Don't Back Off On Workfare
Just when Washington finally gets around to proposing a serious welfare-to-work plan, no one likes it anymore. The Clinton Administration's plan to move people from welfare to work is taking heat from all sides.
The left has traditionally opposed workfare, with welfare advocates and municipal unions condemning the concept as both unfair and threatening to existing jobs. The big surprise is on the right, with conservatives who once believed that work was essential to ending welfare now arguing that illegitimacy is the real problem.
Originally, workfare was based on the belief that welfare cut off mothers and their children from the world of work. Work would raise people from poverty, provide adult models of responsibility for children, and cut down on illegitimacy. All this would curb crime.

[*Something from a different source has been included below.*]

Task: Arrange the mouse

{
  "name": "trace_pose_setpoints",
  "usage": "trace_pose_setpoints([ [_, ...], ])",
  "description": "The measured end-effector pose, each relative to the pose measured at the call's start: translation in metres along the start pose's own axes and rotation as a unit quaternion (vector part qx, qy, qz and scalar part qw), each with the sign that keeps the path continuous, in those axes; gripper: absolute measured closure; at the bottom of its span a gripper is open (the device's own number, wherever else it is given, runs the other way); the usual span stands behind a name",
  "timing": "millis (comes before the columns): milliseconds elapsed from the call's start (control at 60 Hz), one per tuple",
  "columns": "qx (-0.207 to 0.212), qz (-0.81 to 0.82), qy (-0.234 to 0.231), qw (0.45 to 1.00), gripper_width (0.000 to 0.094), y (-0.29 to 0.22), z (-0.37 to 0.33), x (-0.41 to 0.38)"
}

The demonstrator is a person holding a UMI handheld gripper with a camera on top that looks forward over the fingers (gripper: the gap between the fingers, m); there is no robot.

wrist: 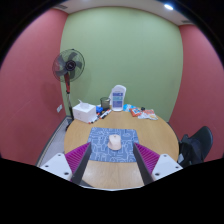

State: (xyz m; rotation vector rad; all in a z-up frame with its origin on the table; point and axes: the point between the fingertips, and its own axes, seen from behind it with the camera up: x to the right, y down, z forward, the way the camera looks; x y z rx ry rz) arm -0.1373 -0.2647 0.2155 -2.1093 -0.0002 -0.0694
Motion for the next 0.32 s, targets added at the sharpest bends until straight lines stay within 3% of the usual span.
trace_pose_setpoints([
  [317, 0.000, -0.001, -0.001, 1.000, 0.0093, 0.020, -0.067, -0.008],
])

The fear, however, is that a huge community service program will be necessary to find jobs for millions of people. The typical welfare recipient is a 22-year-old mother who barely reads at the sixth-grade level. She needs a government-subsidized job, opponents argue.
Maybe not. The goal of workfare is to provide a transition to private-sector jobs. Despite numerous small-scale experiments, no one really knows the best way to do this. We do know that immigrants, many with poor education and little English, find hundreds of thousands of jobs in America every year.
What's needed now is for Washington to provide modest funding for state programs that require public service in exchange for welfare, use public service as a bridge to private jobs, or move people off welfare directly into the real economy. The goal is to get people on welfare--and their children--into the world of work as quickly as possible. With training and child care, the most able and ambitious will be able to move out and up. Others may require community jobs. But all would be required to do real work and get paid for it.
It now costs Washington $60 billion a year to provide welfare payments, food stamps, and medical care to poor mothers and their children. A fraction of that would get the workfare ball rolling. In a $1.5 trillion budget, tight as it is, this money must be found.